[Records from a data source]

------------

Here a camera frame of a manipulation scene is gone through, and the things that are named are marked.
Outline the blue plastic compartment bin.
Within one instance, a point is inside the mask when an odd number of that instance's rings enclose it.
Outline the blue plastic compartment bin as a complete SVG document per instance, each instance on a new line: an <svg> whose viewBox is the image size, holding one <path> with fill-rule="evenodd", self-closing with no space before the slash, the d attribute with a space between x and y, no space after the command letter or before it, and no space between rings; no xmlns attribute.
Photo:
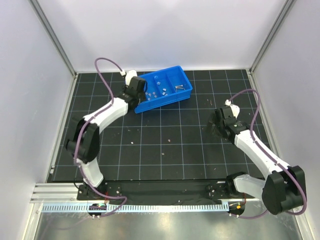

------------

### ASSIGNMENT
Wherever a picture appears in the data, please drop it and retype the rest exactly.

### TASK RESPONSE
Here a camera frame of a manipulation scene is gone through, and the things that are named are marked.
Outline the blue plastic compartment bin.
Within one instance, a point is inside the mask when an odd number of that instance's rings enclose it.
Outline the blue plastic compartment bin as a complete SVG document per instance, each instance on a new line: an <svg> whose viewBox is the image size, holding one <path> with fill-rule="evenodd", self-closing with no space before the slash, the d attribute with a space between x and y, no space after the command letter or before it, and no space between rings; no xmlns attribute.
Photo:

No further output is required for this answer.